What the task asks: The required output is all lines below that contain the word "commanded".

Material for the task:

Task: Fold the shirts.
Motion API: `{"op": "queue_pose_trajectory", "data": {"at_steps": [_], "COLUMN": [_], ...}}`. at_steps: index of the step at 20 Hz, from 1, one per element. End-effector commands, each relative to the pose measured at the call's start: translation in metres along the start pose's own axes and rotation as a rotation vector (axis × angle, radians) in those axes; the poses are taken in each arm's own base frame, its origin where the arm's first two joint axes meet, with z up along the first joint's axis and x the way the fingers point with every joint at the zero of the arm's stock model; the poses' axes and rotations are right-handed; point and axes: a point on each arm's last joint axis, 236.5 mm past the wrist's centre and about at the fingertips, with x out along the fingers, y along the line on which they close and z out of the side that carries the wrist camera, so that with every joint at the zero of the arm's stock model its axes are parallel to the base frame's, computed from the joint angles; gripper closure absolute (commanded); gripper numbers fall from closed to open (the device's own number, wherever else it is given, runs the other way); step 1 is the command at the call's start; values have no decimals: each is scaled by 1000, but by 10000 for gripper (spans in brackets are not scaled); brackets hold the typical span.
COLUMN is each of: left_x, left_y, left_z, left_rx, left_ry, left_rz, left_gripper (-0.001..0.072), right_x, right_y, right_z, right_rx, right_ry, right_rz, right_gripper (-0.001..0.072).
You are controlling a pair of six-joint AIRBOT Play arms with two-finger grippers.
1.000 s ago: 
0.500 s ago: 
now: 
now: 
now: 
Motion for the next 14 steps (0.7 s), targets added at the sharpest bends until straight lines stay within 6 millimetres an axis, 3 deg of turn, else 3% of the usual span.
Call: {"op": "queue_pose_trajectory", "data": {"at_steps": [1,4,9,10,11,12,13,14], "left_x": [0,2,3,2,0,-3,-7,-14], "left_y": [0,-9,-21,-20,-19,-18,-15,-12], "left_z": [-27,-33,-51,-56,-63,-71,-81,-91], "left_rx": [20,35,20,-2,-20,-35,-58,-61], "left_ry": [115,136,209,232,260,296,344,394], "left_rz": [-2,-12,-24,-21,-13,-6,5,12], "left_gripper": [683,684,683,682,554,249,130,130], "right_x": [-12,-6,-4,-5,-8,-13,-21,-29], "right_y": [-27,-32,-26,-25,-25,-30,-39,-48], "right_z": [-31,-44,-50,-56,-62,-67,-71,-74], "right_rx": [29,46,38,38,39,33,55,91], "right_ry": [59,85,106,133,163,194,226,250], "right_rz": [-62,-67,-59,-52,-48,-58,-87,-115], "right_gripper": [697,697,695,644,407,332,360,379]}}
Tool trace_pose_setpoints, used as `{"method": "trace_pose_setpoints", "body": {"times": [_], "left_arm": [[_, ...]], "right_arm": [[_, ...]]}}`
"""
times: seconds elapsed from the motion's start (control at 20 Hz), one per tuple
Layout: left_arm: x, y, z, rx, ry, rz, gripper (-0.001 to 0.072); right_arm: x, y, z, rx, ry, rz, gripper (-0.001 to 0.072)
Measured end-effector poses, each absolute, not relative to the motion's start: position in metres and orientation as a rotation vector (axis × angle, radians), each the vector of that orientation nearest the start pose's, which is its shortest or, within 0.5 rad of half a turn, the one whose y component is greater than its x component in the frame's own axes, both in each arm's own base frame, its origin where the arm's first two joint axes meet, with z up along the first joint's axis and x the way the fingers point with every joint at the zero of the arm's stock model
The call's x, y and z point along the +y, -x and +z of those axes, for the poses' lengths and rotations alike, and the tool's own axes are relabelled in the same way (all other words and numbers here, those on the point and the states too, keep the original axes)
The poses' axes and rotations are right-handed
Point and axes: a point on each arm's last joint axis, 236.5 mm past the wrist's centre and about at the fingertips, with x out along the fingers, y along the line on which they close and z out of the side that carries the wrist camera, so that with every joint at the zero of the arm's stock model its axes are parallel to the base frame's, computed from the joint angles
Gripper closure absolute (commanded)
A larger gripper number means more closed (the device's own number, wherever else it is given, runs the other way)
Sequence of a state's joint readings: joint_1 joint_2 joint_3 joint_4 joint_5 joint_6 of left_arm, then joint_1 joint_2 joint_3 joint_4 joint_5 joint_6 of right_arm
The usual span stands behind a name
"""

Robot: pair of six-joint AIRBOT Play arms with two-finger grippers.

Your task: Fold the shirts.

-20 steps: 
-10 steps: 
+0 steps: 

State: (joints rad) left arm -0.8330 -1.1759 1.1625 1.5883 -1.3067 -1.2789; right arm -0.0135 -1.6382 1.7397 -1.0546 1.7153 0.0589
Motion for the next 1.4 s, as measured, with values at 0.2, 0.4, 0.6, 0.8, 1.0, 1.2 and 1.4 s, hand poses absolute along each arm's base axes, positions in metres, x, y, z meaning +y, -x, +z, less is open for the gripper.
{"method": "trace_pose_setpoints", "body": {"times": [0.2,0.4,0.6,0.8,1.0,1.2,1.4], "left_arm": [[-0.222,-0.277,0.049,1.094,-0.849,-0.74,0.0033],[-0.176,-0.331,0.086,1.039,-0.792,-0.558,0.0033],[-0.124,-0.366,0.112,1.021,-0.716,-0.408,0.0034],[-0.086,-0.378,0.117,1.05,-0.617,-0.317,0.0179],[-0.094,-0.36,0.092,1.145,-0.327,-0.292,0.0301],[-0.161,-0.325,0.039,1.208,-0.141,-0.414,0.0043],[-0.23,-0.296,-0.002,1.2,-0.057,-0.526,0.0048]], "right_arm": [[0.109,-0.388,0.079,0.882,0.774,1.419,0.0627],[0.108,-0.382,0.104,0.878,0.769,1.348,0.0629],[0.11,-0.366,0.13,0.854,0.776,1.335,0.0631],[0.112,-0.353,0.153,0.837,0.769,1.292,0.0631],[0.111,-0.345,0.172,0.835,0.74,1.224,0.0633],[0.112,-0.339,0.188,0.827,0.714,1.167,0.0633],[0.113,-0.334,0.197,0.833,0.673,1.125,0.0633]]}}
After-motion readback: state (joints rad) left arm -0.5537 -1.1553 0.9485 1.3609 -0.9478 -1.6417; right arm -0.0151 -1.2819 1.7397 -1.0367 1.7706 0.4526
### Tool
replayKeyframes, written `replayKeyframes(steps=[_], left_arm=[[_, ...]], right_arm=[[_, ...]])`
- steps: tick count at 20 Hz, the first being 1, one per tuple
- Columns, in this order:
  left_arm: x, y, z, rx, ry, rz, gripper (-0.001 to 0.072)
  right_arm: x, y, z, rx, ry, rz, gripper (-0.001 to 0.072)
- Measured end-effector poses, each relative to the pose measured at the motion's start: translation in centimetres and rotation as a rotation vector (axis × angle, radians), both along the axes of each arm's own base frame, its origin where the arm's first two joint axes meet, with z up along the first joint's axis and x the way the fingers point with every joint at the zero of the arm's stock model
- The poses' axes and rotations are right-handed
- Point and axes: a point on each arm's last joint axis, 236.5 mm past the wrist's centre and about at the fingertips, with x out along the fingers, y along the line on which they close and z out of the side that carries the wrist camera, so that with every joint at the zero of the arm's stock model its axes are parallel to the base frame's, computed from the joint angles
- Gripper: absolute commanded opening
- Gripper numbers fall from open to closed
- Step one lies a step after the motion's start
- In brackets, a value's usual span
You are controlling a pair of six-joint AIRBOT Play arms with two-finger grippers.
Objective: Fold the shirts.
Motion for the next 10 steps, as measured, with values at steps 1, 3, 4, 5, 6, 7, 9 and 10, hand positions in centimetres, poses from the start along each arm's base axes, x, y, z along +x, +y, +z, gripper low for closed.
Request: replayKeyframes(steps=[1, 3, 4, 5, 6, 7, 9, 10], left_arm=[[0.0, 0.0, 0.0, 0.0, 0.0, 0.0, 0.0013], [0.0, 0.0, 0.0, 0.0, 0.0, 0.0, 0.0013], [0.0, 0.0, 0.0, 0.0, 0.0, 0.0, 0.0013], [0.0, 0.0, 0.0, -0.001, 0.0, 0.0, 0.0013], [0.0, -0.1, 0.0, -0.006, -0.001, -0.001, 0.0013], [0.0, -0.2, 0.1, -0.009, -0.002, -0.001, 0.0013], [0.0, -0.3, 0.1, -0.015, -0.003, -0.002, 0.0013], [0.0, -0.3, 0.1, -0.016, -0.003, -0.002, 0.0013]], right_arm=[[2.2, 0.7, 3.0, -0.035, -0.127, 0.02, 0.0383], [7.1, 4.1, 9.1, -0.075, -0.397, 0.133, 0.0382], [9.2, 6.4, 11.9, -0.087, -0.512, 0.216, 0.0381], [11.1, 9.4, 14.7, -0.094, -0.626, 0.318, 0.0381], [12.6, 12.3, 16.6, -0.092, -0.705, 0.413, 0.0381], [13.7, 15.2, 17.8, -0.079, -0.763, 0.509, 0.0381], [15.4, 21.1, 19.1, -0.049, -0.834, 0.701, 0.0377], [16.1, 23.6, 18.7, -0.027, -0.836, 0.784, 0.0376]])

Answer to the exercise:
Motion API: `{"op": "queue_pose_trajectory", "data": {"at_steps": [_], "COLUMN": [_], ...}}`. at_steps: index of the step at 20 Hz, from 1, one per element. End-effector commands, each relative to the pose measured at the call's start: translation in metres along the start pose's own axes and rotation as a rotation vector (axis × angle, radians) in those axes; the poses are taken in each arm's own base frame, its origin where the arm's first two joint axes meet, with z up along the first joint's axis and x the way the fingers point with every joint at the zero of the arm's stock model; the poses' axes and rotations are right-handed; point and axes: a point on each arm's last joint axis, 236.5 mm past the wrist's centre and about at the fingertips, with x out along the fingers, y along the line on which they close and z out of the side that carries the wrist camera, so that with every joint at the zero of the arm's stock model its axes are parallel to the base frame's, computed from the joint angles; gripper closure absolute (commanded); gripper numbers fall from closed to open (the device's own number, wherever else it is given, runs the other way); step 1 is the command at the call's start; values have no decimals: each is scaled by 1000, but by 10000 for gripper (spans in brackets are not scaled); brackets hold the typical span.
Gripper closure absolute (commanded)
- Gripper: absolute commanded opening

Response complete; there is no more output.